The hon. Lady thinks that I might be converted to her way of thinking, but that is wishful thinking. As her questions went on and on, it became clear that she was referring to taxpayers’ money, which is a good Tory principle. We always call it taxpayers’ money because we recognise that there is no money from anywhere else. Also, she is becoming a Eurosceptic; she has become a staunch Brexiteer. The only reason our socialist friends can advocate cutting VAT on fuel is that we have left the European Union. If we were still in the megalithic state that she used to campaign for—and that I think her constituents almost entirely voted for—we would not be able to cut VAT on fuel. I am delighted that she welcomes these flexibilities that come from Brexit. Not only do we have happy fish, having left the European Union, but we have increasingly happy socialists who realise that taking back control is a very useful thing to do.

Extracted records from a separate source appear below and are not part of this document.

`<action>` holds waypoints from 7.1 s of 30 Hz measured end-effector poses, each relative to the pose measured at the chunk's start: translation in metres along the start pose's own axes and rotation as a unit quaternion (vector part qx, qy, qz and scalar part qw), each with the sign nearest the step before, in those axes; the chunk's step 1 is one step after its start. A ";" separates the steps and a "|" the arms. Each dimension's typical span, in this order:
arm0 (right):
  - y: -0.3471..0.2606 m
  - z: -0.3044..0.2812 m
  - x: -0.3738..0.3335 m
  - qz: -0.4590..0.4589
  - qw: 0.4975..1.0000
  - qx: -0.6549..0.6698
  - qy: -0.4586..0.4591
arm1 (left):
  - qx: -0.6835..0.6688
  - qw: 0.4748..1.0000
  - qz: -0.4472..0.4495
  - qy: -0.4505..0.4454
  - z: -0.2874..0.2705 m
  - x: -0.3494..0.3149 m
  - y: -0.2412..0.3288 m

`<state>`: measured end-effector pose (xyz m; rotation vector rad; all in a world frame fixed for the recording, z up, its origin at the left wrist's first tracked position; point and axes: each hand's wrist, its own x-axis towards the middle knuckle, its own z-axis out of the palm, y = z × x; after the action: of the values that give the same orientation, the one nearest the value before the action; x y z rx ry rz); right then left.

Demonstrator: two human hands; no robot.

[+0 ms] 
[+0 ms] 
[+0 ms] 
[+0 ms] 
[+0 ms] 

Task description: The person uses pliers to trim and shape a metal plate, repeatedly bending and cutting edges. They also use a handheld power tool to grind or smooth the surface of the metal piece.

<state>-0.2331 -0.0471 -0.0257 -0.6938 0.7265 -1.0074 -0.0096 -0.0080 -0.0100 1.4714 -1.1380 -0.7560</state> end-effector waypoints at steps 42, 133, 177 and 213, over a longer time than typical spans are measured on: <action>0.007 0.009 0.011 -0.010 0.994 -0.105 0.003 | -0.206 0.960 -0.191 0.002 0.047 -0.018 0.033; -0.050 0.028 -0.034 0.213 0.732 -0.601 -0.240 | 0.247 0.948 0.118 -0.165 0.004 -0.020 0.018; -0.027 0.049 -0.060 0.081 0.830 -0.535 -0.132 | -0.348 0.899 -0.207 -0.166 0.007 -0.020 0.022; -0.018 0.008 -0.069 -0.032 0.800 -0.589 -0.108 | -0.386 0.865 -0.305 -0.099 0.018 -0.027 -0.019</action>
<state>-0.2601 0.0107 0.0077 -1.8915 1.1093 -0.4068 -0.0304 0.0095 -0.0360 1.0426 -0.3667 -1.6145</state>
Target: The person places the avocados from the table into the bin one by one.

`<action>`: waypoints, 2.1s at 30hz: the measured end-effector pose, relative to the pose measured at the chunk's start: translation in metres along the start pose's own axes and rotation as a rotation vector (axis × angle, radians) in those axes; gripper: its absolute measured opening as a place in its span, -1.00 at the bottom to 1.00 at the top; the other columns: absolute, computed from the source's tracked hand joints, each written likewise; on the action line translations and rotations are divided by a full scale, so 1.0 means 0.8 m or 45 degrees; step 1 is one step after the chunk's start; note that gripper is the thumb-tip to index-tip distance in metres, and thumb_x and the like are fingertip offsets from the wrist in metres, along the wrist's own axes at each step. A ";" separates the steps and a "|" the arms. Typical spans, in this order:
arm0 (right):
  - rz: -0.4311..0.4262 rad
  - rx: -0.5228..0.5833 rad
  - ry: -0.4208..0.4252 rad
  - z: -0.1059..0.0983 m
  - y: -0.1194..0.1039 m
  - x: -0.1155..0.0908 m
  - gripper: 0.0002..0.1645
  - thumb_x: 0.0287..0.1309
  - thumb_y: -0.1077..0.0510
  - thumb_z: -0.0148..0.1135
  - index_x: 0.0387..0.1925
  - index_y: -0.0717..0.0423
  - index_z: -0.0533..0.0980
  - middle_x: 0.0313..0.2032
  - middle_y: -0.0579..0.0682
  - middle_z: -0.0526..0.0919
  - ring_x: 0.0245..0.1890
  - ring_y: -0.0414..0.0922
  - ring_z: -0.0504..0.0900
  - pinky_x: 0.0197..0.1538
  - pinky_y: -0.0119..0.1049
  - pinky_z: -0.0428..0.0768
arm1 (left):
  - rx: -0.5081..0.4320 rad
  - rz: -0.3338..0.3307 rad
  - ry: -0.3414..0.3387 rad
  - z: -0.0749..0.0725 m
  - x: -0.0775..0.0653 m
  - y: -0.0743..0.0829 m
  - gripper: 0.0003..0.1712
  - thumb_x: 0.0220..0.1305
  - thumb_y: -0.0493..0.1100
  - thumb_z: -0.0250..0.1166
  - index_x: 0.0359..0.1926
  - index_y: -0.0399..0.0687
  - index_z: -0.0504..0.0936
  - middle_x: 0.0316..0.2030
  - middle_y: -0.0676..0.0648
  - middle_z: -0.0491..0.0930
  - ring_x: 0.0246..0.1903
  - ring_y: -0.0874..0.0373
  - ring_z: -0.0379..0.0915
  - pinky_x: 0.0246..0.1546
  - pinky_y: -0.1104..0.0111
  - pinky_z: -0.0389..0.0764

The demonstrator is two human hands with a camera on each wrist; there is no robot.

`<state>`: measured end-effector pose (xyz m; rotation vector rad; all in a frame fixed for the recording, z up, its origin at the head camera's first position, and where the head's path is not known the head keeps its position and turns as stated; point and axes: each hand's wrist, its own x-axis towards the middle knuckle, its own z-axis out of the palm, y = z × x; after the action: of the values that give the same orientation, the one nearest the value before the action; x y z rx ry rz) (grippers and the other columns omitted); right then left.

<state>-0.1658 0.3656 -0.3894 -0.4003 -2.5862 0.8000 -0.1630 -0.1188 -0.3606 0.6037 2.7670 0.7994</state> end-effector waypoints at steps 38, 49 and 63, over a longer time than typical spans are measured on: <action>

The hon. Lady then complains—she moans and berates me—about there being no development in respect of the Online Safety Bill, when I have just announced a debate. This may have passed her by, because she quite likes to work remotely sometimes, but the amazing thing about debates in this House is that they are responded to by a Government Minister, so when we have a debate next week on the draft Online Safety Bill, if she listens carefully and bates her breath, she will be able to hear the views of Her Majesty’s Government on that Bill. I am grateful to the Joint Committee for its important work.

We then come to crime. The Conservative party has always been the party of law and order. I am sure, Mr Speaker, that you do not want or need a history lesson, but it is worth bearing in mind that the Peelers—the Bobbies—were founded by a former Conservative Prime Minister in his distinguished period as Home Secretary. Sir Robert Peel was a Conservative.